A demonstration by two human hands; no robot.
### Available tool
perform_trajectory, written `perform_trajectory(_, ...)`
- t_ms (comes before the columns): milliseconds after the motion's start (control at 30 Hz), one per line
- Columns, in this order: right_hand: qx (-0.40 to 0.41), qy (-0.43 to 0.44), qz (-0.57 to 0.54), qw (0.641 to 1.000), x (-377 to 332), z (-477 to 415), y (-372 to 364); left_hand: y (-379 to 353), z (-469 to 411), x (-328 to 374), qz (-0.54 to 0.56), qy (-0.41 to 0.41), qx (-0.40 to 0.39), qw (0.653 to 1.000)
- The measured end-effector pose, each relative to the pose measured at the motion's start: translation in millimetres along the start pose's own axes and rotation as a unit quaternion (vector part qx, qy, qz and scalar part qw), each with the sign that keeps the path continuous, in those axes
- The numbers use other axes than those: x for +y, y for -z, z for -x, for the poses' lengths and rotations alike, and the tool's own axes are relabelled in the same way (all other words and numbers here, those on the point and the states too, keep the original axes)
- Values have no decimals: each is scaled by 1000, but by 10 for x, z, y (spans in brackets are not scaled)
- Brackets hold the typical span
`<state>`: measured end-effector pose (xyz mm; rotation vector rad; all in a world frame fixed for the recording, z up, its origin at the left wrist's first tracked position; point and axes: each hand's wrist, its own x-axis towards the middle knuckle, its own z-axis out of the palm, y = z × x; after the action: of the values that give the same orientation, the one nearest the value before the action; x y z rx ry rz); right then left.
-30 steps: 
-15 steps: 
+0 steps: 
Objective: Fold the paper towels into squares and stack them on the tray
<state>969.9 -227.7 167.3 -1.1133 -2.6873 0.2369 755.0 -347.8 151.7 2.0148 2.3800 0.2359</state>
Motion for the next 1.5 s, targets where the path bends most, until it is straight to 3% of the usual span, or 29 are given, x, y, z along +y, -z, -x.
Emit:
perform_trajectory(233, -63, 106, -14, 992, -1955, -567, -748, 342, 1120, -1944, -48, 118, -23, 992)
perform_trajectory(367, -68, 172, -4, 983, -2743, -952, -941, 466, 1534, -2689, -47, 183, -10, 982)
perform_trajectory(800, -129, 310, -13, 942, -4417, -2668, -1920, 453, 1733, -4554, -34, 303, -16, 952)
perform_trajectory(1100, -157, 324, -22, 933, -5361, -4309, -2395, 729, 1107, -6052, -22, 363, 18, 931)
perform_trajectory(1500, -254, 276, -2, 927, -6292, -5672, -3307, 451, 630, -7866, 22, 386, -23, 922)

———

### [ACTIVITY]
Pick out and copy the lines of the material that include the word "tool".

### [RESULT FOR THIS EXERCISE]
### Available tool
- The numbers use other axes than those: x for +y, y for -z, z for -x, for the poses' lengths and rotations alike, and the tool's own axes are relabelled in the same way (all other words and numbers here, those on the point and the states too, keep the original axes)

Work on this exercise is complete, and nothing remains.